One of the most striking comparisons between Australia and the USA is that both states are founded on mass immigration from Europe. Whilst immigration in the US has historically been more diverse than in Australia (where most early settlers arrived from Great Britain), in both nations the indigenous population has been reduced to an outcast minority in the face of overwhelming European settlement.
In recent years, America has seen a massive increase in immigrants from Latin America, particularly Mexico, whilst Australia has seen an influx of East Asian immigrants, particularly Chinese and Indian. Yet it is these divergent immigration patterns, different to the European immigration on which these two countries were established, that has called into question the openness of each country’s borders.

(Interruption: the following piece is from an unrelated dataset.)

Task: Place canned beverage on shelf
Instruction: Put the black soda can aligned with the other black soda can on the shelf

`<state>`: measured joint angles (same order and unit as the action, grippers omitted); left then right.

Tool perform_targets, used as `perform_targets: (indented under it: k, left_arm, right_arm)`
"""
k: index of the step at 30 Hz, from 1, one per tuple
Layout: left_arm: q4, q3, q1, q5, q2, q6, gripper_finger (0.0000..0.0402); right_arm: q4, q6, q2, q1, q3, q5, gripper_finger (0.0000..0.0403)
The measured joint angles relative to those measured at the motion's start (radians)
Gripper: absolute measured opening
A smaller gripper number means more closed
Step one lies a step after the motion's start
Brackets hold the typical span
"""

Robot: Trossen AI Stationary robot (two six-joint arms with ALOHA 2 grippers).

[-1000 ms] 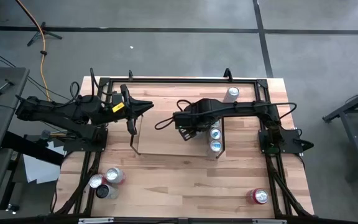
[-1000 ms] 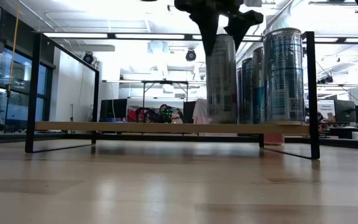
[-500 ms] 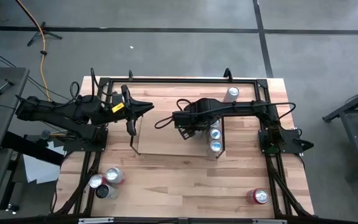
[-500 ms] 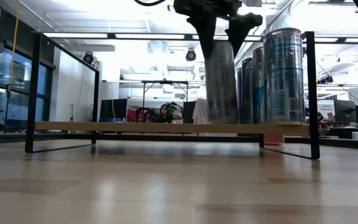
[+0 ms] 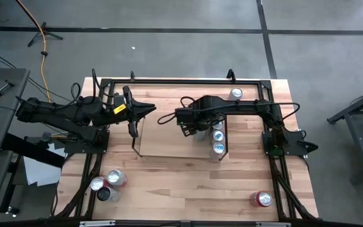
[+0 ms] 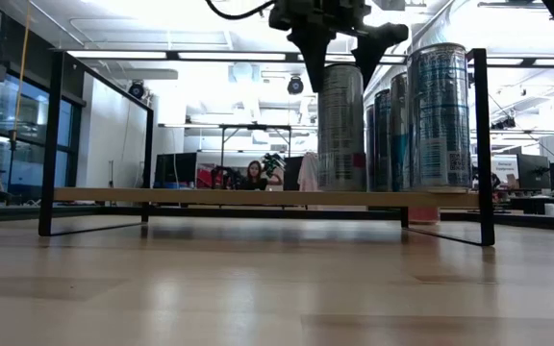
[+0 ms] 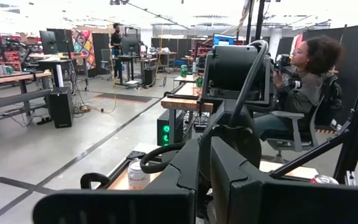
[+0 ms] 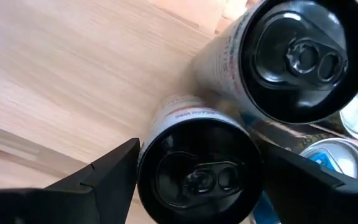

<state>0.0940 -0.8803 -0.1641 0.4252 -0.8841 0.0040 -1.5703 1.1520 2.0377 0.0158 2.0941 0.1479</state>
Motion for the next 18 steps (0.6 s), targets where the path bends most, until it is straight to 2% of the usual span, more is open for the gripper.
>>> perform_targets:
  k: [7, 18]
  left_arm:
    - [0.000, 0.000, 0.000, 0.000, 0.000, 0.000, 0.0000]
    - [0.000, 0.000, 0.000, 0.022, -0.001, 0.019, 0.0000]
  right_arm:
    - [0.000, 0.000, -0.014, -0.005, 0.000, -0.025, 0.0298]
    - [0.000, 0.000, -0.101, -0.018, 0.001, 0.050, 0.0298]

In the US, anti-immigrant sentiment has increased significantly in recent years as large non-English speaking populations willing to work menial jobs for minimum wages have arrived in the country. This development has fostered a nationalistic, exclusivist trend amongst many Americans which defies the country’s image as an open, welcoming land where freedom abounds. The decision of Mitt Romney to run on a fiercely anti-immigration ticket during his bid for election last year was a response, albeit overboiled, to the perception that America is keen to halt its historic flows of immigrants.
In Australia, the arrival of Asian immigrants in many ways parallels the influx of Latin Americans in America. Unlike the original British colonists that formed the basis of modern Australia, these immigrants have become an alien and, in many ways, unwelcome presence in the Oceanian state. Furthermore, the desperate attempts of asylum seekers to enter Australia from Southeast Asia has brought the matter of immigration to a public and political head in recent months. Many of these asylum seekers travel from as far afield as the Middle East, where there war-torn lands are no longer a safe place to live. Arriving on precarious and overloaded vessels, many of them are detained on arrival and held in detention centres whilst a long and often unsuccessful bid for residency ensues. Sympathy for their plight has been restricted to a few civil rights campaigners and Julia Gillard’s government is apparently clueless as to how to resolve the situation effectively and fairly.
It is ironic that for two peoples whose ancestors immigrated to a foreign land and virtually destroyed the native populations and their livelihoods before settling into an unprecedented era of demographic and economic expansion, an incursion of immigrants from “new” and “unnatural” destinations has been seen as an unacceptable challenge to societal survival.
Whilst immigration levels have undoubtedly got to be brought under control, the treatment of migrants who have been given official residency in America and Australia makes a mockery of the founding characteristics of each state. Whilst they may have turned their backs on Europe long ago, the trumpeting of European ancestry as superior to other parts of the world, coupled with an inability to accept the contemporary realities of population movements, renders many American and Australian people arrogant and hypocritical.
Whilst anti-immigrant sentiment is by no means exclusive to these two countries, their particular historical composition makes their nationalist arguments, and their racist undertones, particularly difficult to accept.